African Studies with Dr. Paul Robinson

Neva Hassanein is a Professor of Environmental Studies at the University of Montana. For this episode, she interviews her mentor, friend and professor whom she studied with in East Africa. 


Paul’s formative years were spent in the Belgian Congo—ay a time when most of Africa was the possession of one or another of Europe’s nations.  For more than four decades, his life experiences were largely centered in Africa where he lived, worked, and together with his wife, Margie, raised three children. Then for 15 years, he directed a global service learning program at Wheaton College, where his Africa experience was been enlarged to include much of what is being called “The Majority World.”  


His journey in scholarship really began at Northwestern University, where he studied history and was awarded a Fulbright to examine the vulnerability of African communities to protracted drought in the 1970s. His PhD research brought together archival investigation in the U.K. and Kenya, and living oral history from the deserts of the Kenya-Ethiopian frontier, where he spent considerable time walking desert paths and sitting under trees in conversation with Gabra sages, learning how they survived and flourished in one of Africa's harshest environments.  This experience anchored his engagement with issues of cultural change and ‘development,’ as well as his commitment to learning from other cultures.  For four decades, he shared that learning with college students through cross-cultural learning and service educational programs.


Paul’s scholarship and teaching have always been directly linked to praxis.  He continues to work closely with international organizations, assisting with assessment of development initiatives.  High points of this include working for two years with Kenyan communities, helping to facilitate integrative responses to the HIV/AIDS pandemic and the past 20 years involved in peace-building, reconciliation, and reconstruction in the Democratic Republic of the Congo through the Congo Initiative. He is passionate about emerging relational and partnership paradigms between North and South to effect changes that improve lives and care for the environment. He gives leadership on several international boards that address global challenges of hunger, poverty, and transformation.
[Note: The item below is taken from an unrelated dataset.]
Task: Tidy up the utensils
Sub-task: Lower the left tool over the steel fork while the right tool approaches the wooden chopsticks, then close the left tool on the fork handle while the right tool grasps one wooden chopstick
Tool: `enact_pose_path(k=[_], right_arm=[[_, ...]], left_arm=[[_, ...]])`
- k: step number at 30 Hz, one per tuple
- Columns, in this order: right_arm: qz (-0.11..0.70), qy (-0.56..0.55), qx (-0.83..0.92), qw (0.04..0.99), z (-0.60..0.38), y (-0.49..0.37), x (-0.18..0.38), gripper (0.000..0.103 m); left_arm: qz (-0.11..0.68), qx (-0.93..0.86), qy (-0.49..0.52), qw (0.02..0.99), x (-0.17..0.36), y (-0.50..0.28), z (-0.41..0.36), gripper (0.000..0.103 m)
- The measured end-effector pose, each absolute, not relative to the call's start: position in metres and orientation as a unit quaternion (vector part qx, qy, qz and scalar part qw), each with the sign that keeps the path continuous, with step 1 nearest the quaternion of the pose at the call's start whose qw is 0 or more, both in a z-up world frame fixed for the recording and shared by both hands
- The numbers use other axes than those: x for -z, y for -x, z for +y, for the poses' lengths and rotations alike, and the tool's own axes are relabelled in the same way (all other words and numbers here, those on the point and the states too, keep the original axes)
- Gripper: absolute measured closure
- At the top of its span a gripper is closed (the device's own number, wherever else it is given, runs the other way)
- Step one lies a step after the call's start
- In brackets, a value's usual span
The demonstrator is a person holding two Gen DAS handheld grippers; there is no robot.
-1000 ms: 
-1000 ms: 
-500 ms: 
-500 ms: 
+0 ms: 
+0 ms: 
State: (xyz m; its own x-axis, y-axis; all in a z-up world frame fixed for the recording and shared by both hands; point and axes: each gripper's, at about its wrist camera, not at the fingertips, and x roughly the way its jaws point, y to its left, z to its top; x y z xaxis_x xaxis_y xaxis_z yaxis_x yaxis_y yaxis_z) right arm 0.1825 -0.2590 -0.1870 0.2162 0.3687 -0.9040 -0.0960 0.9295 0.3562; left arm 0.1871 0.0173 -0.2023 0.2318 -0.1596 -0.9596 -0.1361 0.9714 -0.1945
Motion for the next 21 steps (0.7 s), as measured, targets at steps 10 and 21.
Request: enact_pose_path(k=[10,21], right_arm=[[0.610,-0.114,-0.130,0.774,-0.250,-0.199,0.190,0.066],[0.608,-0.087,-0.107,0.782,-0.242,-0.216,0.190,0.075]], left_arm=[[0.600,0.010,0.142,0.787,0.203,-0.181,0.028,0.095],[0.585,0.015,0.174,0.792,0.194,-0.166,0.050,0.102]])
Summing up Dr. Robinson’s teaching, he would say, “Until we begin to recognize how we look through others’ eyes, we will not ‘get it.’" We begin to see with new lenses first through encounter and then into engagement. Then from engagement to relationship.  It is in relationship that we begin to find wholeness and well-being. As we find others, we begin to find our true selves.” Perhaps seeing ourselves ultimately as truly human.  Paul is committed to understanding through exposure to, involvement with, and learning from other perspectives.